9 août 2012 à 19h50 par La rédaction


LUANDA (AFP) - (AFP)

Le parti au pouvoir en Angola, le Mouvement populaire pour la libération de l'Angola (MPLA), a accusé jeudi les partis de l'opposition de manipulations et de violences pendant la campagne électorale en vue des élections générales du 31 août.

"Ces actions et comportements, qui constituent une violation flagrante du code électoral, conduisent le MPLA à déposer des plaintes auprès de la commission nationale électorale et de la justice", a affirmé Rui Luis Falcao Pinto de Andrade, le secrétaire du bureau politique du MPLA pour l'information.
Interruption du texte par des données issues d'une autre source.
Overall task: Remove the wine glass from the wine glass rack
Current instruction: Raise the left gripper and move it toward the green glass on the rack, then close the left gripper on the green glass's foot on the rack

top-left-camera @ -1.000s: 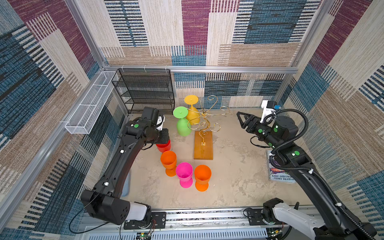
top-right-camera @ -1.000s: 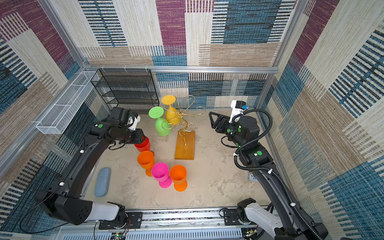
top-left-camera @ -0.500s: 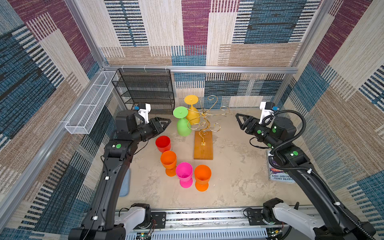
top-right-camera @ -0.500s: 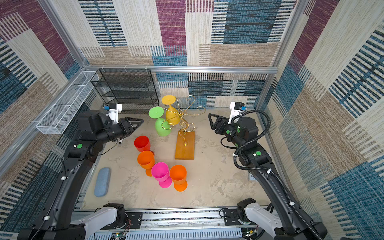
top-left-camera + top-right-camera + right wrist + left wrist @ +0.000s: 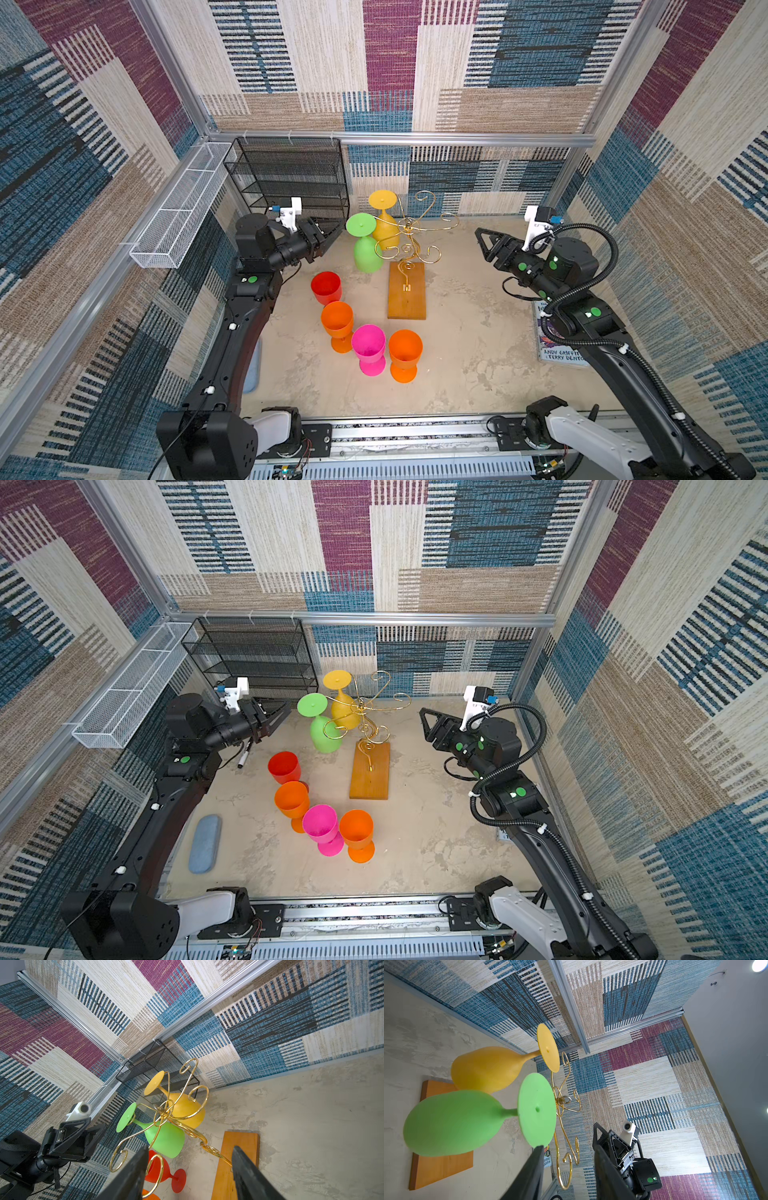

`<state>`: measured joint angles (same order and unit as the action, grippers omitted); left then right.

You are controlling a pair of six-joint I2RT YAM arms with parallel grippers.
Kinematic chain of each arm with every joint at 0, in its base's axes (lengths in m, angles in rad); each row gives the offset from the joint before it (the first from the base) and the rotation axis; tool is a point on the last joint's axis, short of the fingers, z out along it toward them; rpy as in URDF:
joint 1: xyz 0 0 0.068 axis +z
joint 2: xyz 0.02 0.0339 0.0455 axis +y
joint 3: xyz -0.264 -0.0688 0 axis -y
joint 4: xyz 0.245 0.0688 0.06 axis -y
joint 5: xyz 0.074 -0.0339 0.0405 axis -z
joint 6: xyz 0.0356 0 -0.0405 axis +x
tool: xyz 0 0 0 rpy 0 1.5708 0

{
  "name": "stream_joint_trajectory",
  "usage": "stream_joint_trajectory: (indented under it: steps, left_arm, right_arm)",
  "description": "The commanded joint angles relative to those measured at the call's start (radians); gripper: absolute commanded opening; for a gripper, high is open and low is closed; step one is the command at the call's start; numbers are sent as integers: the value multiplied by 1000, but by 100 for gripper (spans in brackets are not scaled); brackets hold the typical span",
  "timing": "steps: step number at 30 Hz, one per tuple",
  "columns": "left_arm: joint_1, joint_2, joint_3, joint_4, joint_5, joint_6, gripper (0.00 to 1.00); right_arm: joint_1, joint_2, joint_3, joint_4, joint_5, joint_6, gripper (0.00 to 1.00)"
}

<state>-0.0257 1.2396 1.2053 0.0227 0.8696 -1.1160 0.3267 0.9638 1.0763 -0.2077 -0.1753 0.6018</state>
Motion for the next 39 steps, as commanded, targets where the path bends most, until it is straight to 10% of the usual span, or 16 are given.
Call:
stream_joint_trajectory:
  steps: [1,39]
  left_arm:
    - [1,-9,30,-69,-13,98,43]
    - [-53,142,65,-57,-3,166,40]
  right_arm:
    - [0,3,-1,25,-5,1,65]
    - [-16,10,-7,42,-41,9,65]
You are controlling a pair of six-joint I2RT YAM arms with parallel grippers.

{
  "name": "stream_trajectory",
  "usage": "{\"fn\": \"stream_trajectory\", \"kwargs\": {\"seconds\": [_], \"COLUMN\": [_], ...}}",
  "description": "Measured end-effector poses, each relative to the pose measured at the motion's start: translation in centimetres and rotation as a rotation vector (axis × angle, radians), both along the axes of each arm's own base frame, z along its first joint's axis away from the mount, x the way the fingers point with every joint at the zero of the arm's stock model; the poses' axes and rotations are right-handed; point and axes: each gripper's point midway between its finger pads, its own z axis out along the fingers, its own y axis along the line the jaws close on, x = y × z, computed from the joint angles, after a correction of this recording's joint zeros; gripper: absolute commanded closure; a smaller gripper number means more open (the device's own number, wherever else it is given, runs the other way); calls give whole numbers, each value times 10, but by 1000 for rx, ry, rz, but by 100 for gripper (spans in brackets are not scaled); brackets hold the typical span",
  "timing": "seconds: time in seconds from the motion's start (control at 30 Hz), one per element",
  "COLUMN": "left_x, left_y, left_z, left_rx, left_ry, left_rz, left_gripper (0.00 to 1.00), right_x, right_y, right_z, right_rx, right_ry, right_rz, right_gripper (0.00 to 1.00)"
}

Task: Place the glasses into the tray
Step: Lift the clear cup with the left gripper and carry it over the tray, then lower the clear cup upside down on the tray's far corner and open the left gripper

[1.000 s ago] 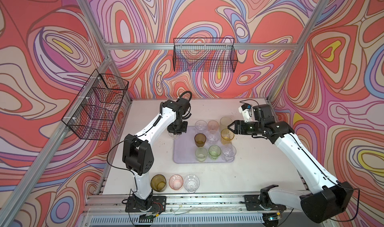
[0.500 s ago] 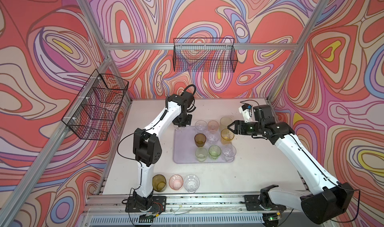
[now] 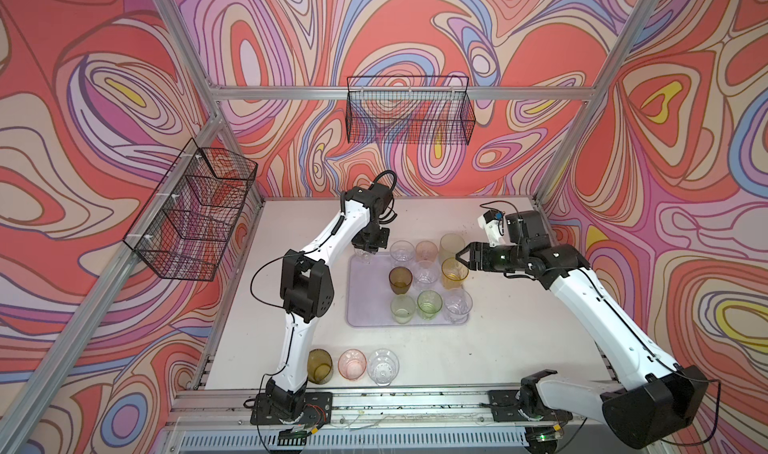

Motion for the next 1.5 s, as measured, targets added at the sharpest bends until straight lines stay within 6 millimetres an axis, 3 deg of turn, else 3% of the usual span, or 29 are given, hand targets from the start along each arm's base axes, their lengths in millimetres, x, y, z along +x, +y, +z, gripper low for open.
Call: {"fn": "stream_trajectory", "kwargs": {"seconds": [0.3, 0.6, 0.93, 1.5], "left_x": [-1, 2, 4, 8], "left_y": [-13, -23, -26, -29], "left_z": [-19, -21, -37, -44], "left_rx": [-48, -99, -97, -107], "left_ry": [55, 58, 83, 77], "left_rz": [-7, -10, -10, -11], "left_gripper": [100, 100, 100, 98], "right_x": [-2, -3, -4, -4], "right_y": [-1, -2, -2, -2], "right_z": [-1, -2, -1, 0], "right_rx": [-3, -6, -6, -5], "right_ry": [10, 13, 11, 10], "right_rz": [-6, -7, -8, -8], "right_gripper": [30, 30, 30, 30]}}
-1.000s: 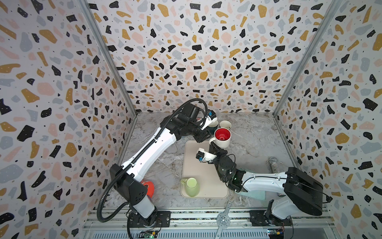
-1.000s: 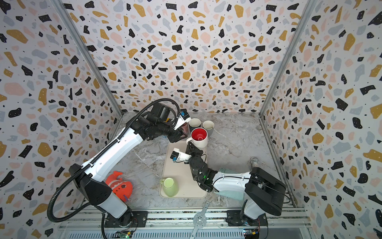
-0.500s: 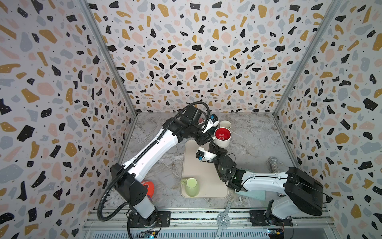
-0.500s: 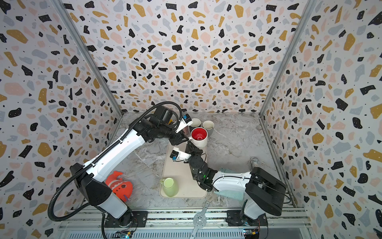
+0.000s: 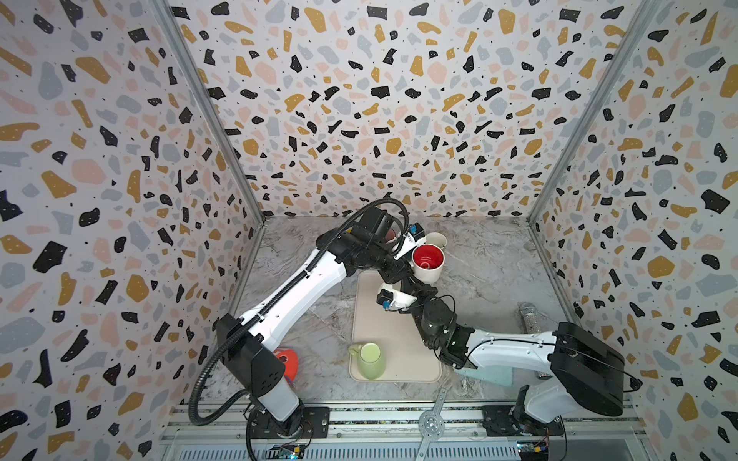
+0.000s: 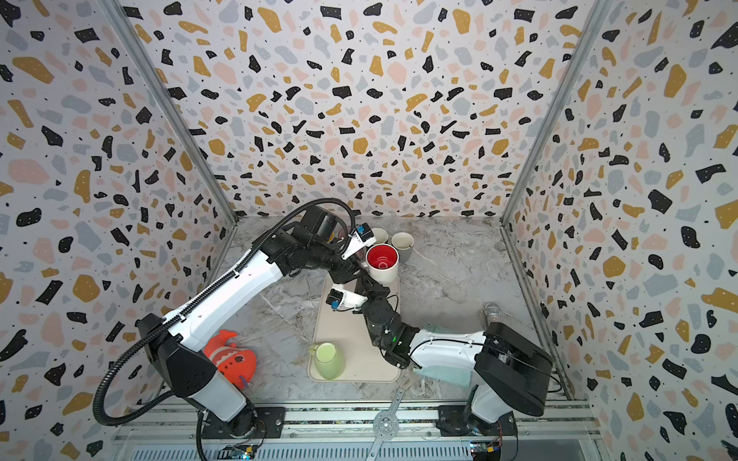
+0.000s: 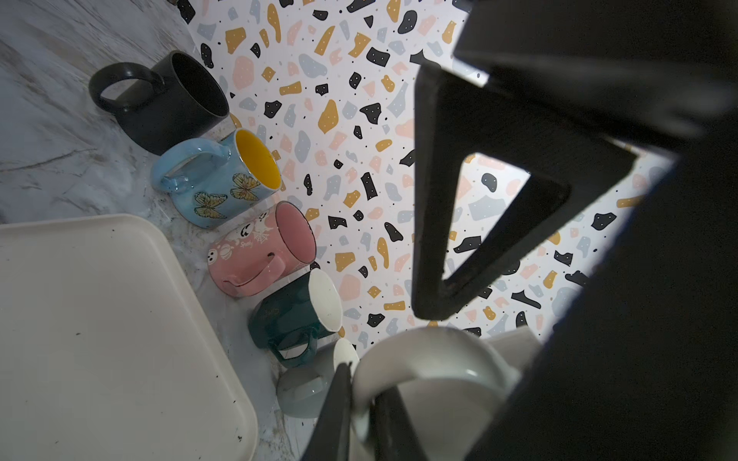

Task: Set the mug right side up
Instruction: 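Close the left gripper on the white mug's handle, then open and withdraw the right gripper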

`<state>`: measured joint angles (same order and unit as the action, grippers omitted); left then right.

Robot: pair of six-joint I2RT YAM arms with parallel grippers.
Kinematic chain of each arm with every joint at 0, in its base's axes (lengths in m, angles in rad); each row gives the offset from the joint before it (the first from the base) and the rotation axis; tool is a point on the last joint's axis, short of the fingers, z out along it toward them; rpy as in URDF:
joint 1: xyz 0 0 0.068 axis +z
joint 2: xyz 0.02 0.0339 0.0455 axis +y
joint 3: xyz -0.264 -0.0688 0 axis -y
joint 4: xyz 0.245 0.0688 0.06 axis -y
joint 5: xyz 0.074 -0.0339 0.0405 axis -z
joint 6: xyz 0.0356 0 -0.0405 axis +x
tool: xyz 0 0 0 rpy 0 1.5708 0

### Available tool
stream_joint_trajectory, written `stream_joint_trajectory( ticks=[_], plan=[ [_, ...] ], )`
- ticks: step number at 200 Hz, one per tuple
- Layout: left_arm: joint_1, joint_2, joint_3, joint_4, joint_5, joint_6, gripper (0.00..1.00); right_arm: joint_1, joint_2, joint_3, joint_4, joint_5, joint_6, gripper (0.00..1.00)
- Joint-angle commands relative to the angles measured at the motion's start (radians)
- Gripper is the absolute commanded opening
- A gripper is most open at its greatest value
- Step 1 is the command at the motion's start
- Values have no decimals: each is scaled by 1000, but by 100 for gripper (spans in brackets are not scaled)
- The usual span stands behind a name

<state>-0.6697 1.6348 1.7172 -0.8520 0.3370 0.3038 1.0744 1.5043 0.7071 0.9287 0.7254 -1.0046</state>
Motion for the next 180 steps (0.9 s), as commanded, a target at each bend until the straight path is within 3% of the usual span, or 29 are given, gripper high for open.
stream_joint_trajectory(
  ticks=[1, 94, 110, 141, 180],
  plan=[
    [-5, 14, -9, 17, 16, 11, 47, 3, -47, 51, 94, -1, -19, 0],
    [-7, 40, 10, -9, 38, 10, 33, 10, -44, 45, 130, -1, -42, 0],
    [-7, 40, 10, -9, 37, 11, 27, 10, -44, 42, 134, 1, -42, 0],
    [-7, 45, 12, -13, 36, 8, 0, 10, -46, 37, 140, 5, -43, 0],
    [-7, 53, 17, -5, 14, -13, 0, 9, -55, 29, 132, 27, -39, 0]
  ],
)
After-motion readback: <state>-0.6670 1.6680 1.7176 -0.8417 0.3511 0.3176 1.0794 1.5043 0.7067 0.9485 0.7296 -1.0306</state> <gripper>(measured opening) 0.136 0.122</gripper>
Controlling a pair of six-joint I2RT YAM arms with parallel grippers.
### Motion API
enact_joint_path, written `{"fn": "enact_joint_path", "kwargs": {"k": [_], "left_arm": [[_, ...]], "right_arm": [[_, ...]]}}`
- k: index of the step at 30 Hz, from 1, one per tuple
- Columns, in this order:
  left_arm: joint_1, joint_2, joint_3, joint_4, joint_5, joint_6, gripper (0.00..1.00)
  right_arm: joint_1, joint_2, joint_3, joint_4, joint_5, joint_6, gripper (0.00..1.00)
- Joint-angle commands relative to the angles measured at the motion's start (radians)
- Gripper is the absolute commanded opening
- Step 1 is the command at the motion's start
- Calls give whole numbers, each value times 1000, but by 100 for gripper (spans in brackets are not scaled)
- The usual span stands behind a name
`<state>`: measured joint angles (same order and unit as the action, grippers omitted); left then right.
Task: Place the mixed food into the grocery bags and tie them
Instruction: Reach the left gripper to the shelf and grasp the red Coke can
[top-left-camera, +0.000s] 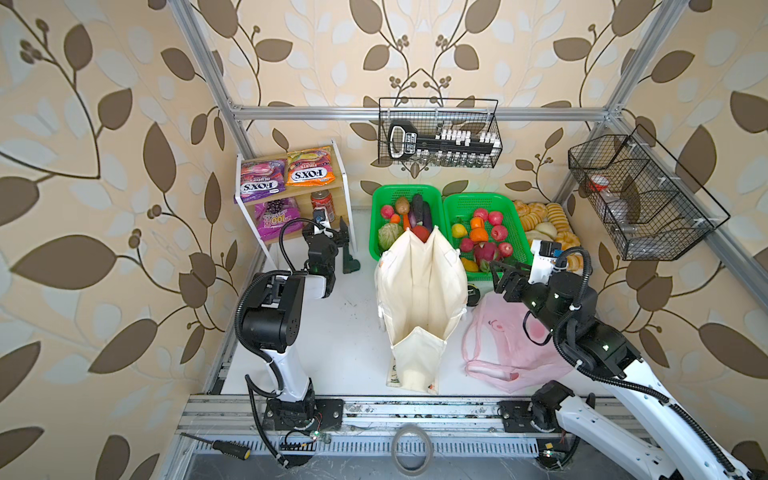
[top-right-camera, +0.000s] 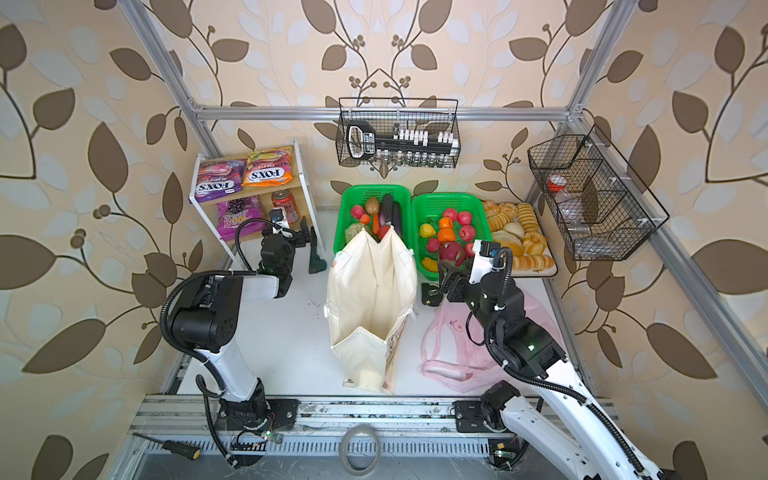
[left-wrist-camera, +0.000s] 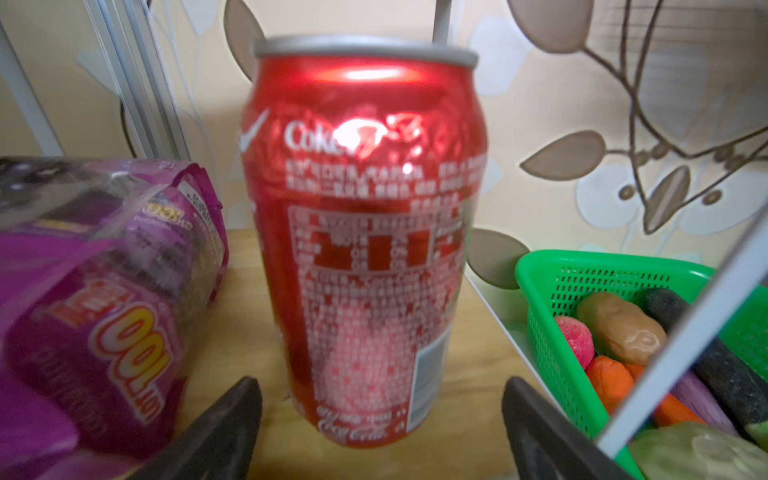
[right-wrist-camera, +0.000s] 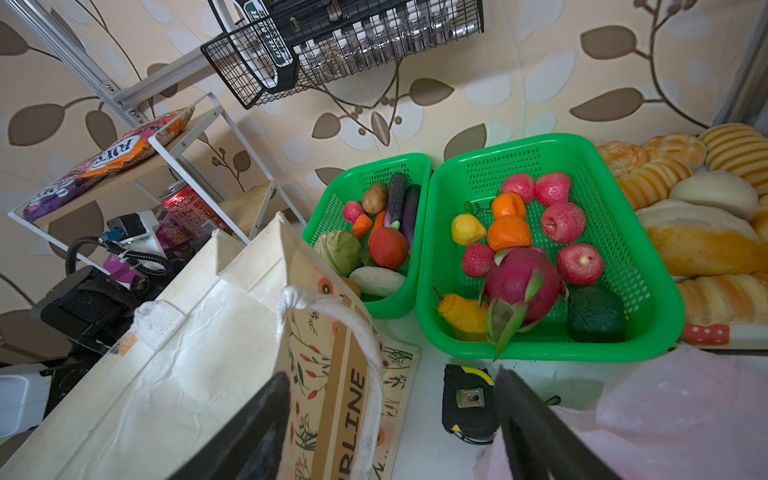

Le MPLA a également indiqué avoir connaissance de projets de manifestations pour les 12 et 28 août prochains, indiquant qu'il laissait les autorités compétentes se charger du maintien de l'ordre public.

Ces plaintes visent notamment le parti d'opposition historique, l'Union nationale pour l'indépendance totale de l'Angola (Unita), et le tout nouveau parti Casa (Coalition ample de sauvetage de l'Angola), les deux principaux concurrents du MPLA lors du prochain scrutin.

Ces derniers ont chacun proposé un débat public pendant la campagne entre leurs chefs et celui du MPLA, le président José Eduardo dos Santos.

A ce sujet, le MPLA a répondu par une fin de non-recevoir, estimant que les débats n'ont pas besoin de se limiter aux chefs de partis, et assurant que nombre de ses cadres sont capables de s'exprimer.

Cette réponse du MPLA intervient après que l'Unita ait considéré en début de semaine que les propos tenus par le ministre des Anciens combattants et membre du MPLA, Kundi Paihama, lors d'un meeting, incitaient à la violence et violaient la loi électorale.

Les élections générales du 31 août prochain seront les troisièmes seulement depuis l'indépendance de l'Angola en 1975.Lors du dernier scrutin, en 2008, le MPLA a remporté plus de 80% des suffrages contre 10% pour l'Unita.

Selon la nouvelle Constitution, adoptée en 2010, le chef du parti vainqueur des élections législatives deviendra président de la République.José Eduardo dos Santos, au pouvoir depuis bientôt 33 ans, est le grand favori du scrutin.